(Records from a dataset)
———
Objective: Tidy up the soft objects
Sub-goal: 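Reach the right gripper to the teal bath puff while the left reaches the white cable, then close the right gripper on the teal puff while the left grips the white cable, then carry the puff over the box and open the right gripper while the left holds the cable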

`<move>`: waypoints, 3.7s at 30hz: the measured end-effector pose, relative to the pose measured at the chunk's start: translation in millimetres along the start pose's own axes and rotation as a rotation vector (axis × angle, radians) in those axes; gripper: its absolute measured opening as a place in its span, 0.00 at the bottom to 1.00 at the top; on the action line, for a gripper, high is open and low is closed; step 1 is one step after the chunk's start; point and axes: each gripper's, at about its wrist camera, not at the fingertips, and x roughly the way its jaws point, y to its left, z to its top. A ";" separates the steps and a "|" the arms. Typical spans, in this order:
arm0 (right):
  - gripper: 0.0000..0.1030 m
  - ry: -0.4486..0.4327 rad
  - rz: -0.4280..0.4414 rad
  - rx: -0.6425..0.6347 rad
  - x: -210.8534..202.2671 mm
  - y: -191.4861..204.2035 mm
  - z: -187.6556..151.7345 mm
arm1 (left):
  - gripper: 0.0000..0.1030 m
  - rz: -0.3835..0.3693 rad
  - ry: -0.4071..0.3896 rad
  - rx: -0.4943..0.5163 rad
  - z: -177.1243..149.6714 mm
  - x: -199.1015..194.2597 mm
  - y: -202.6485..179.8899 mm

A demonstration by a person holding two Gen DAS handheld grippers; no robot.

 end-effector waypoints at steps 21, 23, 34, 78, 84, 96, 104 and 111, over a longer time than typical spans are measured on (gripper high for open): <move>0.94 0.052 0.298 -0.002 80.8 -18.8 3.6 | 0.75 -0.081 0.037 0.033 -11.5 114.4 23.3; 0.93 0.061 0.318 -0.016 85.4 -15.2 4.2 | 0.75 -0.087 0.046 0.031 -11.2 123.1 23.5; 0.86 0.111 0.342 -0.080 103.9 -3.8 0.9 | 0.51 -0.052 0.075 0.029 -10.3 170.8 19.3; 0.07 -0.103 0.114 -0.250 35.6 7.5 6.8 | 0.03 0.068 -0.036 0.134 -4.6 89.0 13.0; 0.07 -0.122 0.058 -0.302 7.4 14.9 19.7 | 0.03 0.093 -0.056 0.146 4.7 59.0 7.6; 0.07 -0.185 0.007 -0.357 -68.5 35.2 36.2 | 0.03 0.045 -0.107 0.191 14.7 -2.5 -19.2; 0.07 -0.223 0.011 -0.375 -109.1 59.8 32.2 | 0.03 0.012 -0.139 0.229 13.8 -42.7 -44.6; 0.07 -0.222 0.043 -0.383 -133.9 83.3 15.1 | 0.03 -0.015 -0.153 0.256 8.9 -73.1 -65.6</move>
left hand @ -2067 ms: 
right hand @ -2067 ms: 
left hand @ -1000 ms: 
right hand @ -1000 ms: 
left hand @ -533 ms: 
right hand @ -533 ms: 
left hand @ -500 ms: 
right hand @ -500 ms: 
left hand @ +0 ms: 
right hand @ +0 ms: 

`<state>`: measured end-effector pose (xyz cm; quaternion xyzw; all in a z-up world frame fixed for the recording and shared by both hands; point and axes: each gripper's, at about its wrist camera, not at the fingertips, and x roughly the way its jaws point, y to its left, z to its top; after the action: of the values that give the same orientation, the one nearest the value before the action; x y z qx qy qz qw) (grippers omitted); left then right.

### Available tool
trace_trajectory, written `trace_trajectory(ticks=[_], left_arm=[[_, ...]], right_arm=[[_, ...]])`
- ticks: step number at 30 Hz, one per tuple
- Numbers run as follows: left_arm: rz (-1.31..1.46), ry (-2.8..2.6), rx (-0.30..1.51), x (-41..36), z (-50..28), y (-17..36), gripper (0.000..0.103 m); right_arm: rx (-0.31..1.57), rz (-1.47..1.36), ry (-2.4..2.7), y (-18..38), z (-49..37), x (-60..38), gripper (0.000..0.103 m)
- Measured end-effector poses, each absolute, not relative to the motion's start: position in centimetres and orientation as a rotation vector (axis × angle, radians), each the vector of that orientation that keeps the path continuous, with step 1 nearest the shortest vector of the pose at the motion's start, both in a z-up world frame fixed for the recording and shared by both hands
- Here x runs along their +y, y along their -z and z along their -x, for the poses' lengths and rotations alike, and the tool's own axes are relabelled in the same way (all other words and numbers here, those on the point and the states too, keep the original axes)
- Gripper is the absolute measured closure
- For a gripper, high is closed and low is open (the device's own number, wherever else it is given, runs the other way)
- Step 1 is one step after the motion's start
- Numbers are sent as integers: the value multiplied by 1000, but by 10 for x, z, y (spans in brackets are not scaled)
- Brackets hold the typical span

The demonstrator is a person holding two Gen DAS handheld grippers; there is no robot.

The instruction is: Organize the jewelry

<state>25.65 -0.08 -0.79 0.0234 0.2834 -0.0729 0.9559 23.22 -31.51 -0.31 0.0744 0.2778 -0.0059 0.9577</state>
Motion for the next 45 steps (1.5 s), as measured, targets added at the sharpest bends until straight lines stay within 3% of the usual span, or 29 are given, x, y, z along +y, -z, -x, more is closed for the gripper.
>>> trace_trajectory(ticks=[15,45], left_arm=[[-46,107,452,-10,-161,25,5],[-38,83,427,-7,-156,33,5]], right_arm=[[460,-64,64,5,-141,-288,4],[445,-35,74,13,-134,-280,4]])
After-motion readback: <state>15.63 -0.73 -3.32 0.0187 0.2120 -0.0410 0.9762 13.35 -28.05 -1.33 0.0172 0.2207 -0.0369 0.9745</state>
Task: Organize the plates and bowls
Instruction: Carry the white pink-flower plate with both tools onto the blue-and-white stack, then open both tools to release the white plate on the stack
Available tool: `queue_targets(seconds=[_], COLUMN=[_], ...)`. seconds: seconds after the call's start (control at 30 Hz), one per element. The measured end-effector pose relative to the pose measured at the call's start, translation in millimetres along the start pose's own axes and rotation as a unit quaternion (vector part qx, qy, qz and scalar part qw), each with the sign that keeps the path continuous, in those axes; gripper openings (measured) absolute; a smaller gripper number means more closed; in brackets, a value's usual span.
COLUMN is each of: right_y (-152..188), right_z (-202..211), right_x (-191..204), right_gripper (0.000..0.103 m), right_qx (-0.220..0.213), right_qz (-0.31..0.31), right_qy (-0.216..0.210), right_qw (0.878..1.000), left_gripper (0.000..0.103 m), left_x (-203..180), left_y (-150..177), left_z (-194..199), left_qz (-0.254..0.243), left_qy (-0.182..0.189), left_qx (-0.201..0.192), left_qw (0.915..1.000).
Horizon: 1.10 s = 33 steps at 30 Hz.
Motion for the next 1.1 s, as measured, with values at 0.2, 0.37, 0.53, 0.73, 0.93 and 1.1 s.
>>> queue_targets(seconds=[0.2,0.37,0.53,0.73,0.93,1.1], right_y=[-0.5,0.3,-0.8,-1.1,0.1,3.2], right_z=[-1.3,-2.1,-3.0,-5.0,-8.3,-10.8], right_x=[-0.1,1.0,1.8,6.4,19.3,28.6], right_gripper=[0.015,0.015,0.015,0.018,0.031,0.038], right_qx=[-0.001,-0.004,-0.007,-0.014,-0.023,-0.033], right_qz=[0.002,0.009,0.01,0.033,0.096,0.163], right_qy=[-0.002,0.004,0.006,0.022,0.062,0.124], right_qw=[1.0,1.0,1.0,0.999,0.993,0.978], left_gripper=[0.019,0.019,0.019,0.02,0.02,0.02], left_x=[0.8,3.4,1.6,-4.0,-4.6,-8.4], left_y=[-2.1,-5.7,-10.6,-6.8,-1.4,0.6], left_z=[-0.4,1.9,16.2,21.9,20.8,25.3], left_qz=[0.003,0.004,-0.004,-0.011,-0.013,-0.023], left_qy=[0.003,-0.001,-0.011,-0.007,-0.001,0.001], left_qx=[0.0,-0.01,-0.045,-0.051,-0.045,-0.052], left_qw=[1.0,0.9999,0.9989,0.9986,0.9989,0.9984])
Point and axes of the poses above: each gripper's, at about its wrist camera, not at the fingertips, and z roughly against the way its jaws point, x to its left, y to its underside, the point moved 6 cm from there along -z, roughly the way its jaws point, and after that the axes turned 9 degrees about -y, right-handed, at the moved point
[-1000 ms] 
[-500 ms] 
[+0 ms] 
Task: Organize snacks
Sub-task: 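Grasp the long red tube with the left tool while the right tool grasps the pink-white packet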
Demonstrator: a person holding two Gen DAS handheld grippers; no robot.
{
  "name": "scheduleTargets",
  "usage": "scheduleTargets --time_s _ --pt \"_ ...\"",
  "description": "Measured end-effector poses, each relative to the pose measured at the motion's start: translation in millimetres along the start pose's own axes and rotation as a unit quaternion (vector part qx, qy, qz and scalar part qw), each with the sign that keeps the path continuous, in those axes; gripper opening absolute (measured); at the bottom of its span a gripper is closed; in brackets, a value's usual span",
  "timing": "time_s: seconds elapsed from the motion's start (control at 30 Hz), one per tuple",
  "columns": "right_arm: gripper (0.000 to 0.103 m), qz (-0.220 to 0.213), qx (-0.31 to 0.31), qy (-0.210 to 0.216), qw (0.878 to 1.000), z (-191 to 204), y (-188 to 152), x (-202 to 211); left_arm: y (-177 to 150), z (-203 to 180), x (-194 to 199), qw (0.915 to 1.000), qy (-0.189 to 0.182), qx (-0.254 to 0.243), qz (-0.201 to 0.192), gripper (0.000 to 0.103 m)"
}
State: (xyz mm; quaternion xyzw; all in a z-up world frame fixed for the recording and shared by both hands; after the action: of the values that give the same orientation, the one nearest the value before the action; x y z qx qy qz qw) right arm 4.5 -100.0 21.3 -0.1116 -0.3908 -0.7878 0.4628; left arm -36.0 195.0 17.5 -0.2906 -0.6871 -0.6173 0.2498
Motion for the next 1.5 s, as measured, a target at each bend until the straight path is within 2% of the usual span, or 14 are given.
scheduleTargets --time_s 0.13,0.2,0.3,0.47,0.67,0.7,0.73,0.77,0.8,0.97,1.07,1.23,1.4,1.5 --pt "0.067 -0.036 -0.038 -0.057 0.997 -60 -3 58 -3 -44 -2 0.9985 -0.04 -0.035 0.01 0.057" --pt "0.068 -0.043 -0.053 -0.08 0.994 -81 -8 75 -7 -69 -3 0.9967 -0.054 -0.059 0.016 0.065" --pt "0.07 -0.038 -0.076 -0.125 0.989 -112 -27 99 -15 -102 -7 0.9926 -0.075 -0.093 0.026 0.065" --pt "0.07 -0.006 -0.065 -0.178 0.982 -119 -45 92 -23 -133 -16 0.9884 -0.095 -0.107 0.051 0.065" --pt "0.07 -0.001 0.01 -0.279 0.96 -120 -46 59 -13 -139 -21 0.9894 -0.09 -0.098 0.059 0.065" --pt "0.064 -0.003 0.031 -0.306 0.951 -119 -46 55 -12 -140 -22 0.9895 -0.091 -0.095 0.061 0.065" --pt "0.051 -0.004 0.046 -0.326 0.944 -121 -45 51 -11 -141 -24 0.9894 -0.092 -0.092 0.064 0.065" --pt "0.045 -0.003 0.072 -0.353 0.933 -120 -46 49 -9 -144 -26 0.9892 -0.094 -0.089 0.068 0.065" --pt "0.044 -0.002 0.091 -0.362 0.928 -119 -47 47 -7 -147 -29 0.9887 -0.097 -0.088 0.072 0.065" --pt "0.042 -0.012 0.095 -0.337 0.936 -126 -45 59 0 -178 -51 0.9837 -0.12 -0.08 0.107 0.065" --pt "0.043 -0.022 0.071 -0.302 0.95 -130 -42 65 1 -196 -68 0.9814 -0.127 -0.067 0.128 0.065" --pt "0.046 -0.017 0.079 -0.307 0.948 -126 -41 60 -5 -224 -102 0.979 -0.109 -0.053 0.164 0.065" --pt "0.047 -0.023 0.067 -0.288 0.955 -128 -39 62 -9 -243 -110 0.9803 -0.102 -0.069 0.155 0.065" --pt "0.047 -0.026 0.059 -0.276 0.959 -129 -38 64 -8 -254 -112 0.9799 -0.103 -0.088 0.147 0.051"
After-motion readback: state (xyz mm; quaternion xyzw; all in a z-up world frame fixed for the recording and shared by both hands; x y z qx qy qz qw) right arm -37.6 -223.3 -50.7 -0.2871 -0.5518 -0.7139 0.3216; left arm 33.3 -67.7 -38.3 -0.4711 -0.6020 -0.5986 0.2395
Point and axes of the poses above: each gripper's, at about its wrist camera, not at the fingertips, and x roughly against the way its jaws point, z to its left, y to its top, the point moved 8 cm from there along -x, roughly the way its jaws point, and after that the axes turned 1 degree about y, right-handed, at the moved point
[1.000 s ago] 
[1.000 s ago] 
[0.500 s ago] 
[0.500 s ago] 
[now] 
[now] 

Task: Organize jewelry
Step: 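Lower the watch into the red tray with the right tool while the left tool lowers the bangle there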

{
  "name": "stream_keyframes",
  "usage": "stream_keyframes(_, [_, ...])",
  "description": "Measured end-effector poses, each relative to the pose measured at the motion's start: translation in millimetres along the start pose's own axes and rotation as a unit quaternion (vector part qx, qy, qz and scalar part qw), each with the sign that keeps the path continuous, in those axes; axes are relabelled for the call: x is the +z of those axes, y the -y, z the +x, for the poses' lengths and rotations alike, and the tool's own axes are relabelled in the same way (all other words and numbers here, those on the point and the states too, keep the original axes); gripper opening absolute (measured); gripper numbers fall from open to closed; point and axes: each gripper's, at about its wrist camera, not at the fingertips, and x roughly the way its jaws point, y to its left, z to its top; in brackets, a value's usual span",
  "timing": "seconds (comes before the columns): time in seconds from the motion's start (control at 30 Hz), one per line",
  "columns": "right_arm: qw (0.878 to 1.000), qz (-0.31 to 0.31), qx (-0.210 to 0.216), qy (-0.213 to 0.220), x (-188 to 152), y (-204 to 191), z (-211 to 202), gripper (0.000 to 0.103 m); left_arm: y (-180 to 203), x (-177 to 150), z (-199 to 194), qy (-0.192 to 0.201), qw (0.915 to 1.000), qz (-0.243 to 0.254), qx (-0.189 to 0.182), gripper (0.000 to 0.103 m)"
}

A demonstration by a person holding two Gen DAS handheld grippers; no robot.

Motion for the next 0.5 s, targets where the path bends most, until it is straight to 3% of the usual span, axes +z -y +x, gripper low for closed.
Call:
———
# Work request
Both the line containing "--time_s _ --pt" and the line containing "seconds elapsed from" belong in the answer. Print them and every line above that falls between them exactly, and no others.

# Written solution
  "usage": "scheduleTargets --time_s _ --pt \"_ ...\"",
  "description": "Measured end-effector poses, each relative to the pose measured at the motion's start: translation in millimetres along the start pose's own axes and rotation as a unit quaternion (vector part qx, qy, qz and scalar part qw), each with the sign that keeps the path continuous, in those axes; gripper opening absolute (measured); at the bottom of its span a gripper is closed; in brackets, a value's usual span",
  "timing": "time_s: seconds elapsed from the motion's start (control at 30 Hz), one per tuple",

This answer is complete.